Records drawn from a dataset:
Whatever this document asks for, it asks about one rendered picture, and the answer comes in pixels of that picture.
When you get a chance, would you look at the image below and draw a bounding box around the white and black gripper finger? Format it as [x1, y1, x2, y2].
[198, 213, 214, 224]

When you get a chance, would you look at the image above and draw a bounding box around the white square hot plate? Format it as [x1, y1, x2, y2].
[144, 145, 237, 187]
--
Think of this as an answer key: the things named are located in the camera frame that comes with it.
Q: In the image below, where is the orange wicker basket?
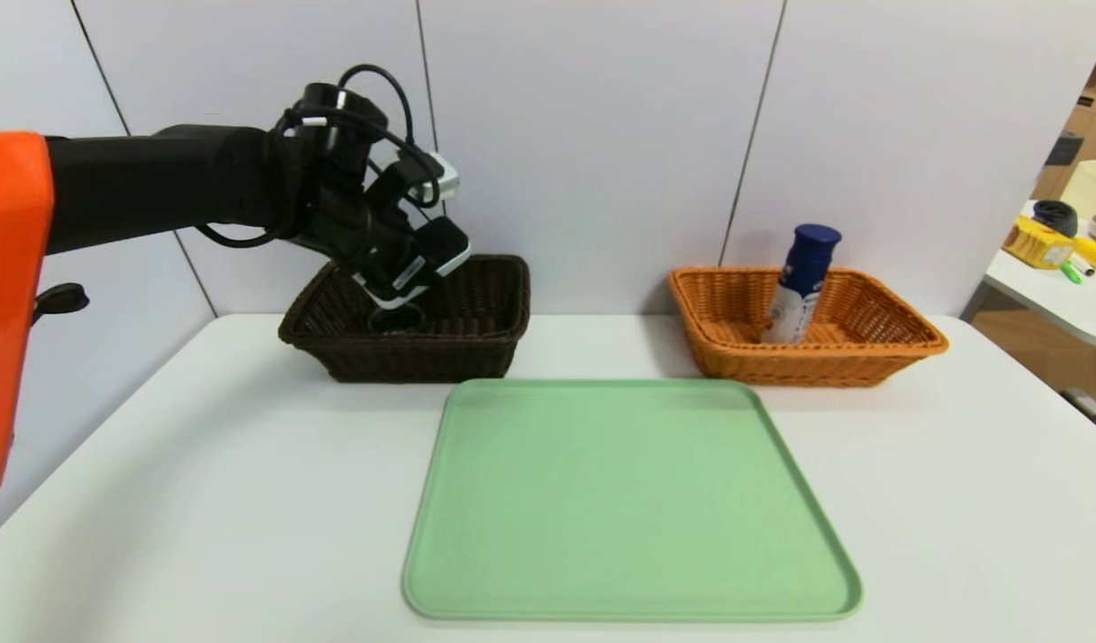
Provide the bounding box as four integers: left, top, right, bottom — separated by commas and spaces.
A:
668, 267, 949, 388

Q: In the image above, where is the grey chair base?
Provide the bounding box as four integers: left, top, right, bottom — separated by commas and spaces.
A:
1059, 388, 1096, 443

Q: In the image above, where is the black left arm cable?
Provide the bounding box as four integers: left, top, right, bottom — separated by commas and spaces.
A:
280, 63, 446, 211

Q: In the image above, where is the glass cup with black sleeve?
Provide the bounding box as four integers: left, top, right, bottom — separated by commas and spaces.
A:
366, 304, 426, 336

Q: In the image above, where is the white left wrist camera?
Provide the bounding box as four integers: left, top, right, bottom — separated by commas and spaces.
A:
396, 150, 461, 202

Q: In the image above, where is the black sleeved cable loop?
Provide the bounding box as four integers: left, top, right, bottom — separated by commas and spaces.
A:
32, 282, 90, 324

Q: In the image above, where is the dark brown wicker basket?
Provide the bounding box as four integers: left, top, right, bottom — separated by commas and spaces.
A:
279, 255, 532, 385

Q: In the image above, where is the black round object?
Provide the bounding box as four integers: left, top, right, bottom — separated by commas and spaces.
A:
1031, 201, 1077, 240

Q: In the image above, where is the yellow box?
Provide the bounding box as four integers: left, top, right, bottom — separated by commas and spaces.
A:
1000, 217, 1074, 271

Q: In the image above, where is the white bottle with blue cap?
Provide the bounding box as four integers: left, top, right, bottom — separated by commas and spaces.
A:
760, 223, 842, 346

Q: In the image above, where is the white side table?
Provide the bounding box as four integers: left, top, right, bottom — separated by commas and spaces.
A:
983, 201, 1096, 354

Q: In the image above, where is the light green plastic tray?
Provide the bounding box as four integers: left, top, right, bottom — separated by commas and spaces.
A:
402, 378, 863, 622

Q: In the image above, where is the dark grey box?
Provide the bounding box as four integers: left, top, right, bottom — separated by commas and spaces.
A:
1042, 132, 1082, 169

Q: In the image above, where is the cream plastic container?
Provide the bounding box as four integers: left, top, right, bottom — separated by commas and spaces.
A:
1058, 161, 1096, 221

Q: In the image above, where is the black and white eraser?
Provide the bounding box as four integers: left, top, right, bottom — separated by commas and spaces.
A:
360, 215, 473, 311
---
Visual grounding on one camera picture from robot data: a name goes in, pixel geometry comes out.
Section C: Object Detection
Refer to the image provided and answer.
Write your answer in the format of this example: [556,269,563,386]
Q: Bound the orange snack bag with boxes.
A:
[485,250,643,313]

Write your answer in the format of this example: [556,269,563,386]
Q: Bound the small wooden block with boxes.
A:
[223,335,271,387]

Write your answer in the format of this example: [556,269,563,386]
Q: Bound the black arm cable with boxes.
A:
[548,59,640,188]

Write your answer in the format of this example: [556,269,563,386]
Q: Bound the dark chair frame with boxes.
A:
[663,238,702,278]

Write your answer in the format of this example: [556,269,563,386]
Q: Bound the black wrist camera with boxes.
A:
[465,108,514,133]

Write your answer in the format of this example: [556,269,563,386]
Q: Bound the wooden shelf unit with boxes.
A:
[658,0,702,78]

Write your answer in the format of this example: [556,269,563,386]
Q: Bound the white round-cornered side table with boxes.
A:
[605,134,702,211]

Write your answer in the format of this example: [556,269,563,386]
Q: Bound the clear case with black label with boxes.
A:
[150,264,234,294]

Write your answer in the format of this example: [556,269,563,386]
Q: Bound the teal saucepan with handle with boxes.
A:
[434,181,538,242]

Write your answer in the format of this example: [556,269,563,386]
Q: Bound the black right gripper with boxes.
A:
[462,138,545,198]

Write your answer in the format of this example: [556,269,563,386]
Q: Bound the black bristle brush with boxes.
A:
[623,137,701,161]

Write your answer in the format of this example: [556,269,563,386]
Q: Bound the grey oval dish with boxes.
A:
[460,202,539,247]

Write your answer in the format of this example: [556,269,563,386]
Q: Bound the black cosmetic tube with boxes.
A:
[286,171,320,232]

# TASK OBJECTIVE
Within the records above, find every line holding the word "that" and give the total as a bare number.

# YOUR SOLUTION
2